• **Required work**:
All of the data goes into your copy exactly as written. Images do not.

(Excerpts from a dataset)
<<<<

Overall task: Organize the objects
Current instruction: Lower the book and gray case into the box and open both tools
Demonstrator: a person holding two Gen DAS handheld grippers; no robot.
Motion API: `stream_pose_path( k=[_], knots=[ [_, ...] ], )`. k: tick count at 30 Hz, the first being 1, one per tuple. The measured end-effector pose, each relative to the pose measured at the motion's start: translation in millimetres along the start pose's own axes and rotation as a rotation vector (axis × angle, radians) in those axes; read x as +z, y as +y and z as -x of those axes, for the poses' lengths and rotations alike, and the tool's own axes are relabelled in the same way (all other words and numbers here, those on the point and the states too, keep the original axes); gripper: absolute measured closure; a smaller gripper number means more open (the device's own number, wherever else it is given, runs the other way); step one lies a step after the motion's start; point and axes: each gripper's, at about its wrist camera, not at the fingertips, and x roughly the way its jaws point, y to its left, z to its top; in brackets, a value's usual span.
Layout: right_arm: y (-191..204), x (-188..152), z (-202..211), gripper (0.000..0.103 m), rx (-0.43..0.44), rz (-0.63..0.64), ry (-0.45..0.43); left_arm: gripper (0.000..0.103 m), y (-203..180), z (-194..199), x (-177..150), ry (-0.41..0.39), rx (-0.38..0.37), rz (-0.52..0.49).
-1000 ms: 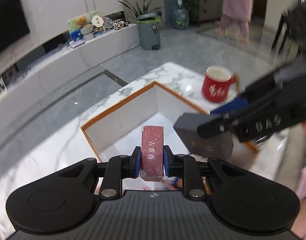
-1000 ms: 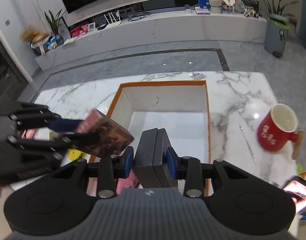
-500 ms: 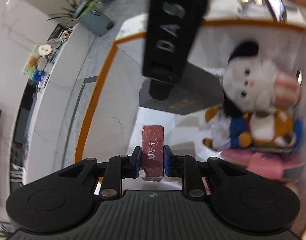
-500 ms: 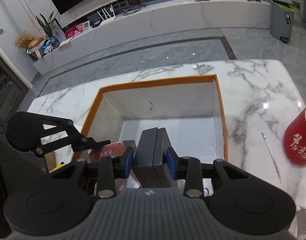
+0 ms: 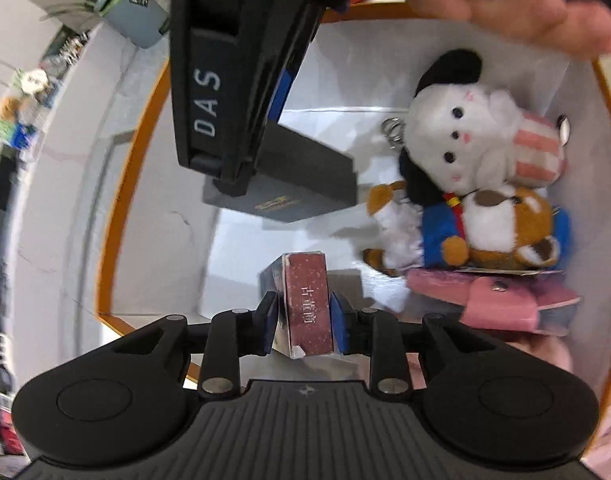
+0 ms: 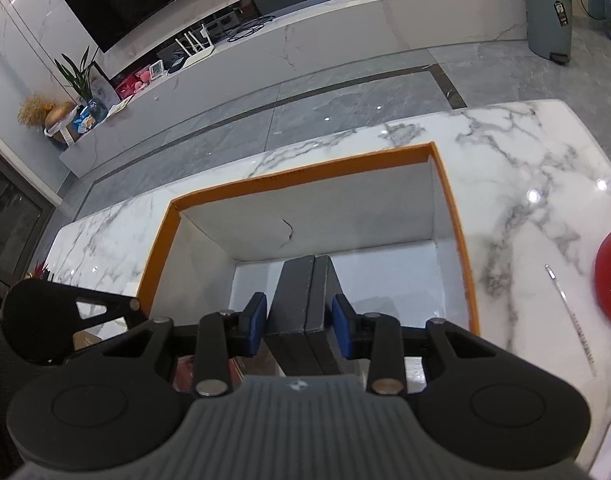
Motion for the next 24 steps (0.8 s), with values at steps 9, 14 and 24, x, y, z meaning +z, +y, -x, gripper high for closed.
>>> stream_pose_path(
  k=[9,14,24],
  knots=[
    [2.1,-9.1,-6.9,0.065,0.035,-0.03,0.017,0.055,5.2,12.6,-6.3,-0.046,-0.041,0.093],
    [6.9,-13.6,-12.3,0.065,0.048,-0.028,0.009,0.055,5.6,21.6,-12.9,-0.06,-0.024,0.12],
    [7.5,-20.4,-23.1,0.103,0.128,-0.134,0.11,0.055,5.0,21.5,-22.8,-0.075,-0.014,0.148]
  ],
)
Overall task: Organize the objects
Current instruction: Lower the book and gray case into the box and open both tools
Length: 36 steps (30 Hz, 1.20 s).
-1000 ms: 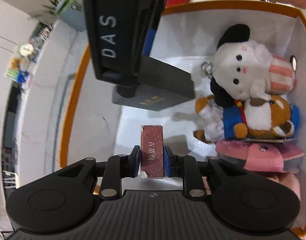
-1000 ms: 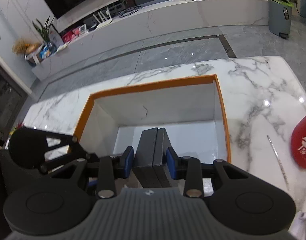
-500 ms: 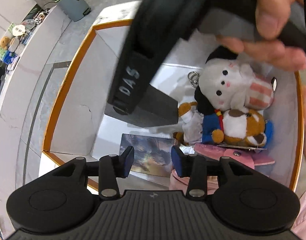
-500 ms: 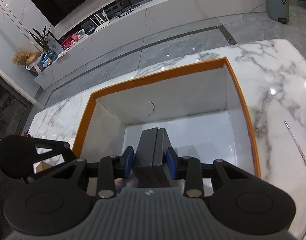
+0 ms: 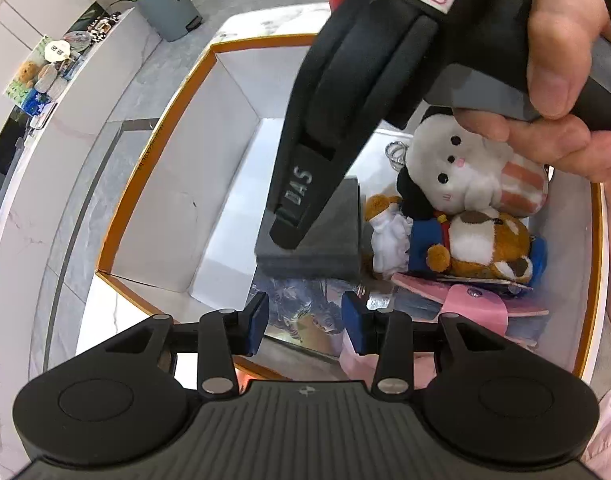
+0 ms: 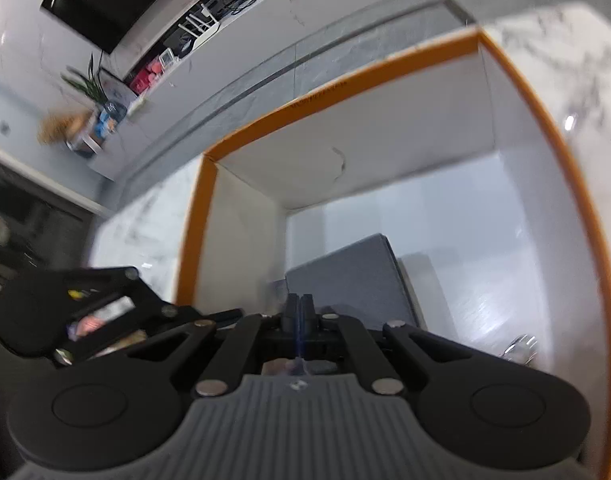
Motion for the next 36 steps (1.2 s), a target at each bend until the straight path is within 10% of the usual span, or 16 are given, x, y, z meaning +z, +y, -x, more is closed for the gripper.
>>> stream_pose_path(
  k=[6,10,36],
  knots=[
    [1.8,6.2,11.9,0.091,-0.084,0.071,-0.056,0.055,6.2,-6.9,6.2,-0.017,-0.002,0.075],
    [-2.6,15.0,9.1,0.048,-0.164,0.135,-0.065,0.062,10.4,-5.5,8.4,-0.027,-0.001,0.119],
    [-27.0,6.8,-22.0,0.057,-0.235,-0.08,-0.01,0.072,25.9,-14.7,7.4,-0.029,0.004,0.154]
  ],
)
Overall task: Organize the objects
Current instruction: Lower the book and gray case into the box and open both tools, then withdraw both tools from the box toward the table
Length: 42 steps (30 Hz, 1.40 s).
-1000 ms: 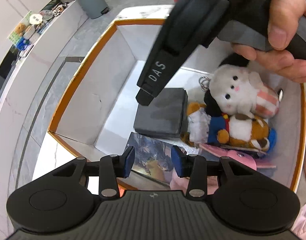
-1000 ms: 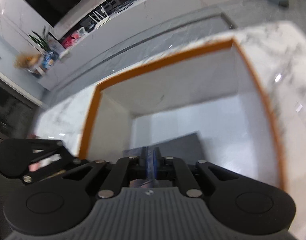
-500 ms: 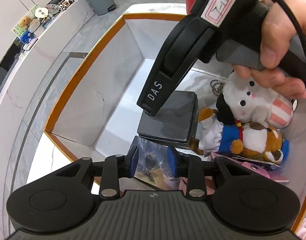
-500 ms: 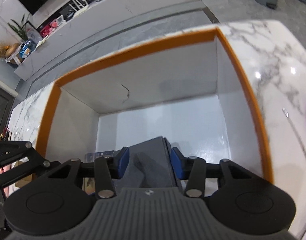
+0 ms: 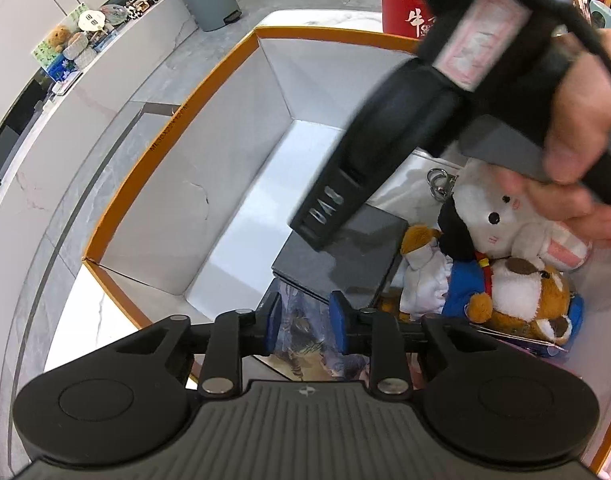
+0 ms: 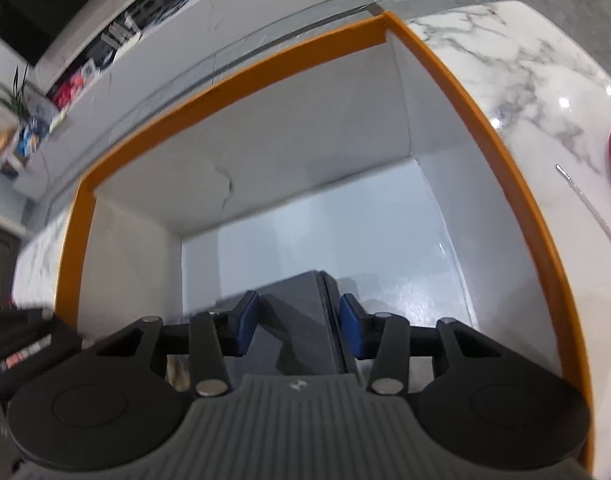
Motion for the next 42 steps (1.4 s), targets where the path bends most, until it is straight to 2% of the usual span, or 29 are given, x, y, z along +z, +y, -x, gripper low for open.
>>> stream_pose_path(
  k=[8,12,15,18,22,27,29,36,38,42],
  knots=[
    [9.3,-5.3,7.5,0.06,-0.023,0.188,0.06,0.072,0.6,2.0,-0.4,0.002,0.008,0.001],
    [8.4,-1.0,4.2,0.059,0.009,0.245,0.073,0.072,-0.7,7.8,0.5,-0.015,0.017,0.007],
    [14.9,-4.7,3.1,0.059,0.019,0.348,0.053,0.072,-2.6,13.7,0.2,-0.023,0.026,0.012],
    [11.8,-2.5,3.3,0.058,0.054,0.376,0.097,0.072,-5.5,20.6,1.1,-0.024,0.036,0.017],
    [17.9,-7.6,4.3,0.052,0.03,0.404,0.073,0.072,-6.5,38.3,1.9,-0.052,0.041,0.041],
    [28.0,-15.9,22.3,0.052,-0.054,0.433,0.004,0.072,-7.3,69.9,-7.9,-0.112,0.058,0.089],
    [32.6,-18.8,37.8,0.052,-0.06,0.437,-0.031,0.072,-7.6,82.4,-15.5,-0.138,0.074,0.113],
    [62.4,-41.8,90.8,0.048,-0.014,0.487,-0.126,0.072,-7.5,124.4,-57.0,-0.185,0.122,0.213],
    [76.0,-52.3,104.3,0.047,0.016,0.523,-0.155,0.072,-5.0,137.2,-74.2,-0.202,0.13,0.233],
    [108.8,-75.1,123.8,0.047,0.109,0.595,-0.165,0.072,4.7,156.6,-105.6,-0.179,0.151,0.292]
  ],
)
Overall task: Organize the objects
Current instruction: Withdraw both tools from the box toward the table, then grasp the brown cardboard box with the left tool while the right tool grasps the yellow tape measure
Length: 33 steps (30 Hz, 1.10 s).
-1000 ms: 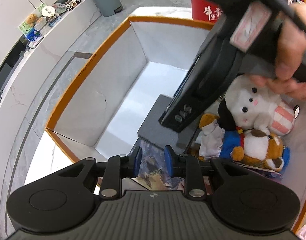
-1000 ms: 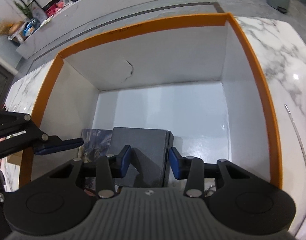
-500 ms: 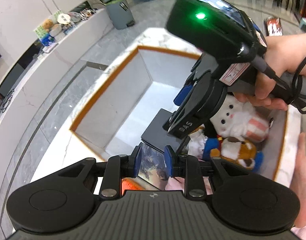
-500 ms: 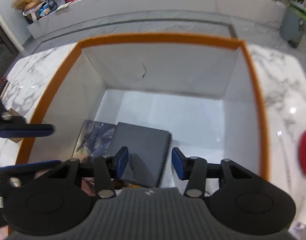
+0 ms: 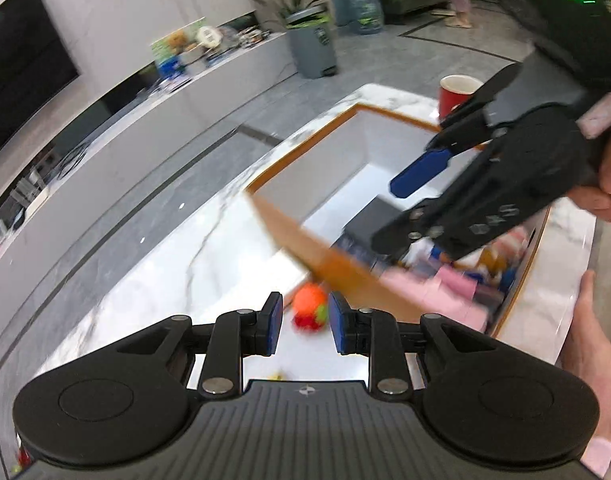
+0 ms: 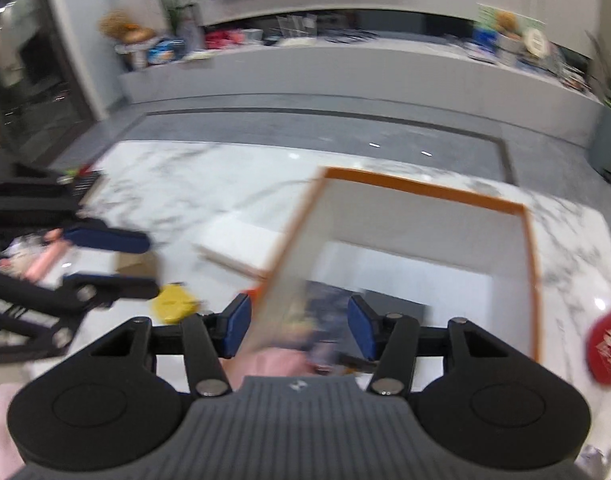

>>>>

• **Reply to the task**:
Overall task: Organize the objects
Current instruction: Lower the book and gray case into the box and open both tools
Demonstrator: a person holding two Gen DAS handheld grippers; no robot.
Motion API: `stream_pose_path( k=[_], knots=[ [_, ...] ], )`. k: tick count at 30 Hz, the first being 1, one per tuple. The measured end-effector pose, each relative to the pose measured at the motion's start: translation in millimetres along the start pose's own axes and rotation as a rotation vector (axis × angle, radians) in those axes; read x as +z, y as +y and z as -x of those axes, for the poses' lengths and rotations alike, and the tool's own axes are relabelled in the same way (all other words and numbers here, those on the point and the states too, keep the original axes); gripper: absolute measured closure; a smaller gripper number means more open (the device's own number, wherever else it is given, runs the other way); step one lies a step after the motion's start; point and axes: each gripper's, at about its wrist camera, not at the fingertips, and x roughly the way its jaws point, y to its left, z to its top; in brackets, a value's usual span.
Layout: right_arm: y (-191..204), x (-188..152), z (-202..211), gripper (0.000..0.103 m), rx (-0.43..0.44), rz (-0.63..0.64), ry (-0.45..0.43); left_arm: gripper (0.000..0.103 m), y (-203..180), z (-194..199), x (-177..150), ry (-0.41..0.39), rx (-0.38..0.37), rz (-0.52..0.49).
-1000 ms: 
-1000 ms: 
-500 ms: 
-500 ms: 
+0 ms: 
+0 ms: 
Motion for the next 24 steps (0.8 s), with values at steps 9, 14 and 24, x, y, z meaning +z, +y, -x, gripper high for closed.
>>> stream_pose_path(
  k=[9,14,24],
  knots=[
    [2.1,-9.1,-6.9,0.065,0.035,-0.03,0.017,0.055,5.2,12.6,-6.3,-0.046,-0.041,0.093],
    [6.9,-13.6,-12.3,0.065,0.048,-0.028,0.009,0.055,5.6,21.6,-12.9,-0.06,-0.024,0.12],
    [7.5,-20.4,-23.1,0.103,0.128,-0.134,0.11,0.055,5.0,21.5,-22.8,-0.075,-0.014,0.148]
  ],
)
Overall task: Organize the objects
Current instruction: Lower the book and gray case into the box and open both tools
Length: 36 steps (30 Hz, 1.20 s).
-1000 ms: 
-1000 ms: 
-500 ms: 
-500 ms: 
+0 ms: 
+0 ms: 
Motion for the next 36 steps (1.2 s), a target at each bend until the straight path is within 10% of the usual span, or 16 are given, x, y, z meaning +z, +y, -x, more is closed for the gripper.
>>> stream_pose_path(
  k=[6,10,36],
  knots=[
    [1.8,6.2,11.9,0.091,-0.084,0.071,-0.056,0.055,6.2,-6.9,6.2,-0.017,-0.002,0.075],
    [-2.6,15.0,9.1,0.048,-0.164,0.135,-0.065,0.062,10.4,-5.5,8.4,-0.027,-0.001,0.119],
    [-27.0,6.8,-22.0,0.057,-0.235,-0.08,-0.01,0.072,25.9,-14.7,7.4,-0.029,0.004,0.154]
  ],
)
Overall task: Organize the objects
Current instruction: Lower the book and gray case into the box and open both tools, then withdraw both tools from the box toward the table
Length: 42 steps (30 Hz, 1.40 s).
-1000 ms: 
-1000 ms: 
-500 ms: 
-500 ms: 
+0 ms: 
+0 ms: 
Motion for the next 42 steps (1.4 s), targets where the path bends most, until it is straight to 2% of the usual span, or 29 are given, x, y, z along +z, +y, -x, gripper low for open.
>>> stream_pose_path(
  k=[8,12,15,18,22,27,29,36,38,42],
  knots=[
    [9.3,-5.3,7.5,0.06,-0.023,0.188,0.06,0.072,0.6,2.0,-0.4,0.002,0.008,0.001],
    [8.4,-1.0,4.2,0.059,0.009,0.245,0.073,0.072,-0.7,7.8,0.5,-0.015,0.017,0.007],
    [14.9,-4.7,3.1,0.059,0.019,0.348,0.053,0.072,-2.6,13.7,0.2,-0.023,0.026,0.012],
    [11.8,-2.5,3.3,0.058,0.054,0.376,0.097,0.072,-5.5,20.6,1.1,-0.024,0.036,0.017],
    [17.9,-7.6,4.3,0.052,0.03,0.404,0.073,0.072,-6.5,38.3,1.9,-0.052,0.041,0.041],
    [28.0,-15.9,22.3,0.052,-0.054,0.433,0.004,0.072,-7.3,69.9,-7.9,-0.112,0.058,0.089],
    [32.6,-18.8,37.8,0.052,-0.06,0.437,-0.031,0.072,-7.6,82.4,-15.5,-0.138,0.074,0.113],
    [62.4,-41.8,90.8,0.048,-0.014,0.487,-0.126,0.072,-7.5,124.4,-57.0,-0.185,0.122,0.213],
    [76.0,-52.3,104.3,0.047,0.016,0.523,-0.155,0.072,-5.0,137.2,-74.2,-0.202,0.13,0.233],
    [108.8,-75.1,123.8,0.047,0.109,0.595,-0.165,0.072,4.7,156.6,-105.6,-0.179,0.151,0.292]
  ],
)
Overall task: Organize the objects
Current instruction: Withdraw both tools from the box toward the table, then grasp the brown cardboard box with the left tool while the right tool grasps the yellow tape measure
Length: 33 steps (30 Hz, 1.10 s).
-1000 ms: 
-1000 ms: 
-500 ms: 
-500 ms: 
+0 ms: 
+0 ms: 

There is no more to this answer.